Chongqing (Nan-an district) from our hotel


CQ is also hot -- one of China's three ovens (the others being Wuhan and Nanjing) When we arrived it was 99 degrees and the next day it was 104 degrees F.   Despite the heat we visited the Old City, built in Qing dynasty. It helps to carry an umbrella and to walk very, very slowly.



In the Old City there is a restored home of a high Qing official. In the study there are posters, "24 ways of filial piety."  Here, the filial son attracts the mosquitoes so the father may sleep undistured. Just sayin'.




A farmer walking through the Old Town with yangmei (楊梅), aka Chinese bayberry. We discovered this fruit in Beijing. Deep red, texture a little like a strawberry, at once tangy and sweet.

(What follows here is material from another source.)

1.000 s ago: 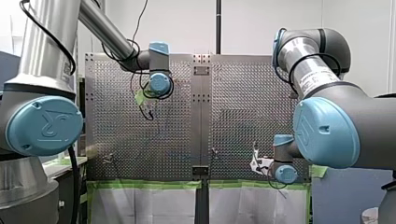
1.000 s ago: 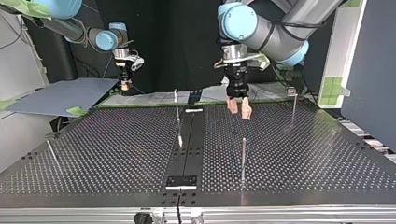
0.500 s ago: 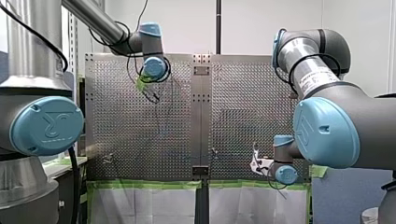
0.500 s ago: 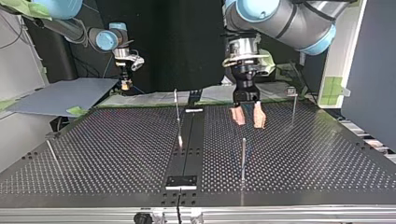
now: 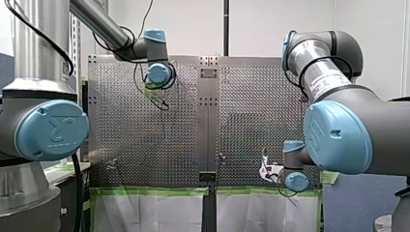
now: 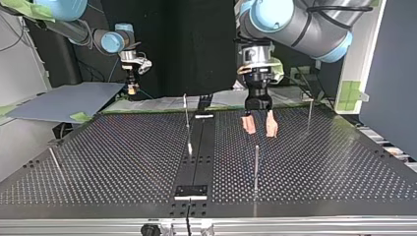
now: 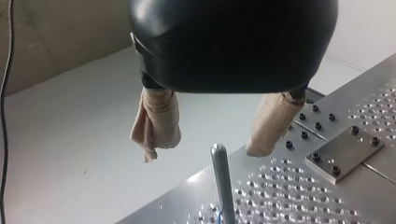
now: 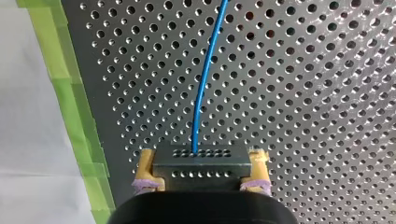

Really delicious; I've never seen it in USA, though apparently the juice is sometimes marketed as "yumberry."  (See link left for more info.)  We are also enjoying dragonfruit, mangosteen, lichee (large and juicy, not like pathetic ones sold in USA Chinatowns) and of course, Chinese people's favorite, watermelon.




Hot and spicy -- here, some two dozen varieties of spicy chicken.  Another vendor was selling spicy beef jerky (辣牛肉幹, la niurougan).  Unfortunately, cannot bring back to USA. But i did buy some fresh green peppercorns from this pepper shop.



selling freshly made noodles (not hot)

After lunch, a short visit to Nankai Zhongxue, where my mother and her siblings went to school during the war.  The school is still reputed to be the best high school in all of China.  Much of the campus is new, but the old library is still there, now nearly completely covered with ivy.  My mom and my aunt still visit their old school friends in Beijing, and my mom goes to monthly alumni luncheons in Queens. 
lecture at Chongqing Univ.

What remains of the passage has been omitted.